Search code examples
phpstringencodingcharacter-encodingstateful

What does it mean by 'state-dependent encodings'? What does it mean by 'same byte values'? What does mean by 'initial and non-initial shift states'?


I'm using Windows 10 Home Single Language Edition which is a 64-bit Operating System on my machine.

I've installed the most latest version of XAMPP which has installed PHP 7.2.6 on my machine.

I come across the following sentence from the paragraph in PHP Manual

I understood most part of the paragraph from PHP Manual. But, I didn't understand the last sentence from the same paragraph which I've mentioned below.

Note, however, that state-dependent encodings where the same byte values can be used in initial and non-initial shift states may be problematic.

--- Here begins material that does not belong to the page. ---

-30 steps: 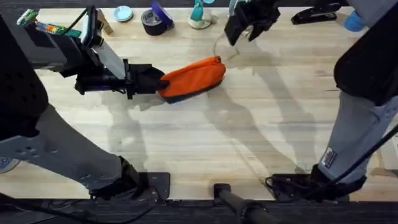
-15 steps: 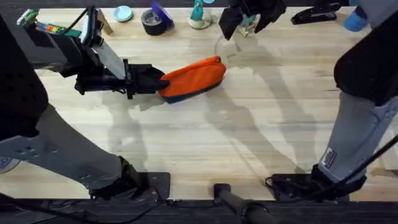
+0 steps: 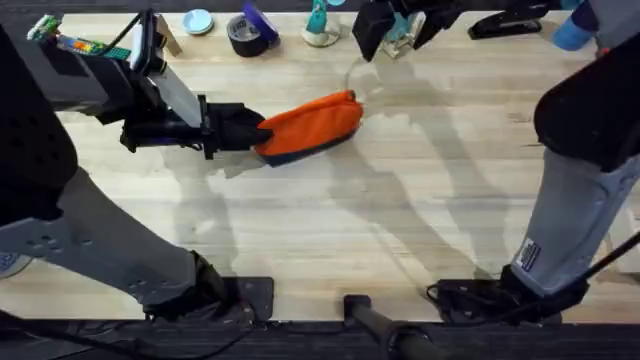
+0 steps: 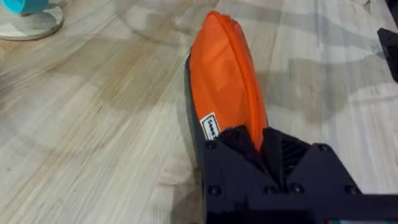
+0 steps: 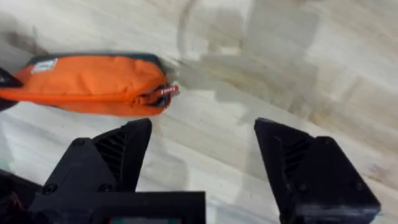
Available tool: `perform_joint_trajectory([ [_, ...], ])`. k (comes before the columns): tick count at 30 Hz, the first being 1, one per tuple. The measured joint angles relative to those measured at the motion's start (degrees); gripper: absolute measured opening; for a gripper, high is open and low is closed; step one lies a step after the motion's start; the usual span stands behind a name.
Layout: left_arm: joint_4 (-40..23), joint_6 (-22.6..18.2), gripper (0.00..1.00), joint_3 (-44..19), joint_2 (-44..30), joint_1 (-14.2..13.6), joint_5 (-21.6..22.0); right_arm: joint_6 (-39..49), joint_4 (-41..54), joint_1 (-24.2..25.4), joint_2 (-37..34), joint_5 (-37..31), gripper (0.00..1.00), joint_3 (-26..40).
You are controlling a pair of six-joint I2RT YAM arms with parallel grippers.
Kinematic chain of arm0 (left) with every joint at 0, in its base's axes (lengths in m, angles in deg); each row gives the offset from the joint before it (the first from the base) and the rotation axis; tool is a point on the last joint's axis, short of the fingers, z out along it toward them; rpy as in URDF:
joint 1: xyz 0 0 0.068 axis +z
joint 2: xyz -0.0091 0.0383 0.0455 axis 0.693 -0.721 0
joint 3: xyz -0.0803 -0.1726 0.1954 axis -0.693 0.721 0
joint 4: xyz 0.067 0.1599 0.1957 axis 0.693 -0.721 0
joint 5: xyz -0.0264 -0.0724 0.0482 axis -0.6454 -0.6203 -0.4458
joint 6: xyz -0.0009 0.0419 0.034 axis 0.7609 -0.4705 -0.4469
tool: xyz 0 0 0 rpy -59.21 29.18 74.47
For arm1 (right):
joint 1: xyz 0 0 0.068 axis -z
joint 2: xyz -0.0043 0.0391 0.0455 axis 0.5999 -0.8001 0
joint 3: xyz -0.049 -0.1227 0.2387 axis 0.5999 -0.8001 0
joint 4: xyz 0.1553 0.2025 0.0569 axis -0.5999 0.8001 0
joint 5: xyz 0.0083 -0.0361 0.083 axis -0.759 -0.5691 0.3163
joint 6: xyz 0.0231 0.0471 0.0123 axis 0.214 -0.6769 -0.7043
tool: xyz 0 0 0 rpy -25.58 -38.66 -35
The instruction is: Unzip the bag, pick up the pens from the table one at a time and place them inside, then zip the bag closed.
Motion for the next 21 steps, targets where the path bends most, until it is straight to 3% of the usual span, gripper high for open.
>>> perform_joint_trajectory([
  [21,0.0,0.0,0.041,0.0,0.0,0.0,0.0,-0.3,9.9,-0.2,8.6,-2.3,0.995,0.1],
])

I've following questions in context of the paragraph titled Details of the String Type

  1. What does it mean by 'state-dependent encodings' in this context?
  2. What does it mean by 'initial and non-initial shift states' in this context?
  3. What does mean by 'same byte values' that can be used in above mentioned 'initial and non-initial' shift states in this context?. 4.How does the same byte values can be used in 'initial and non-initial shift states' and how it can be problematic?

Solution

  • Some encodings have byte marks which selects how to interpret the next characters (until the next mark).

    So e.g. after a "Japanese" mark the next characters are interpreted as Japanese characters (but e.g. 2 bytes per character), after the mark "latin", the characters are interpreted as latin1.

    So to decode a string, one should keep the state (e.g. which it is the actual interpretation).

    In the above "example", a byte could be interpreted as Japanese or as Latin1, depending on the state. Initially a string has a default state, but if you take a substring, you will miss the "mark", so the string will be interpreted (maybe) with the wrong interpretation.

    So one should copy the status (mark) and prefix it at the beginning of every substring.

    ISO 2022 defines a way to implement such encoding, and you will Find in the Wikipedia article various implementations https://en.wikipedia.org/wiki/ISO/IEC_2022.

    Now such encodings are obsolete. Unicode has surpassed them (especially where 2022 were common, so where encodings were huge problems. Note: UTF-8 is also state dependent (for bytes within a character/codepoint), but UTF-8 was implemented that the state will be reset at every character (and first byte of a character has a predefined range). Unicode keeps also some states, but it is discouraged to use it in unicode (like direction of text: right and left: these should be preferably set by an coding at higher level (e.g. HTML), and not with the discourages unicode direction codes).